» Aim of the exercise:
The answer is the number of lines in the data that contain the word "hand"; give it alone.

» Stored data:

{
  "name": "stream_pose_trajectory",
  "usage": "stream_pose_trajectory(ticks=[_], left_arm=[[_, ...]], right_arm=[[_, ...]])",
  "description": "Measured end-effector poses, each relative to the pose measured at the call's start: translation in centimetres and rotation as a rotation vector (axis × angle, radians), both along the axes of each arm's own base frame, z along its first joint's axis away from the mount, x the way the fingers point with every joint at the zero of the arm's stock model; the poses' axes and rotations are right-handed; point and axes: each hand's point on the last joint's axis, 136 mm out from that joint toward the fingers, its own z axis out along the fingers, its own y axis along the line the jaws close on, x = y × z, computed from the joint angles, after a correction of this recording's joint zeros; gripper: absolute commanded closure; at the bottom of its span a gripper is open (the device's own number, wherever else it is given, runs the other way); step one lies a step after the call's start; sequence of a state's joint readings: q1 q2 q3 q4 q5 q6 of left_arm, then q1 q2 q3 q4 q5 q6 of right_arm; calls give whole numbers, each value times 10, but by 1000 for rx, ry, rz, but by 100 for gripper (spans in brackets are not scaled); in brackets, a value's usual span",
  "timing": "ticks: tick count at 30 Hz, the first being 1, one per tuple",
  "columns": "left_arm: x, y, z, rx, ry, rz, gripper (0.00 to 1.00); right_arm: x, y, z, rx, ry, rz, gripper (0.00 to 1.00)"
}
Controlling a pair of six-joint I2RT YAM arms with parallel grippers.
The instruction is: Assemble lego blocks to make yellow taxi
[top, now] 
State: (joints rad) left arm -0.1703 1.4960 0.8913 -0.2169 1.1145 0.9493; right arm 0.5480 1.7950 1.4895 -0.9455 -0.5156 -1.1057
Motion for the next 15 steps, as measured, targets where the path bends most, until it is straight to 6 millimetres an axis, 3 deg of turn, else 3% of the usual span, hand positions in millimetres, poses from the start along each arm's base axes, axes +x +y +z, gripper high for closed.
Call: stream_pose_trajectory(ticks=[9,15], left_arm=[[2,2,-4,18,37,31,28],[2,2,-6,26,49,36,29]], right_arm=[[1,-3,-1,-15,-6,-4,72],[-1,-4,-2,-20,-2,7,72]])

» Result:
2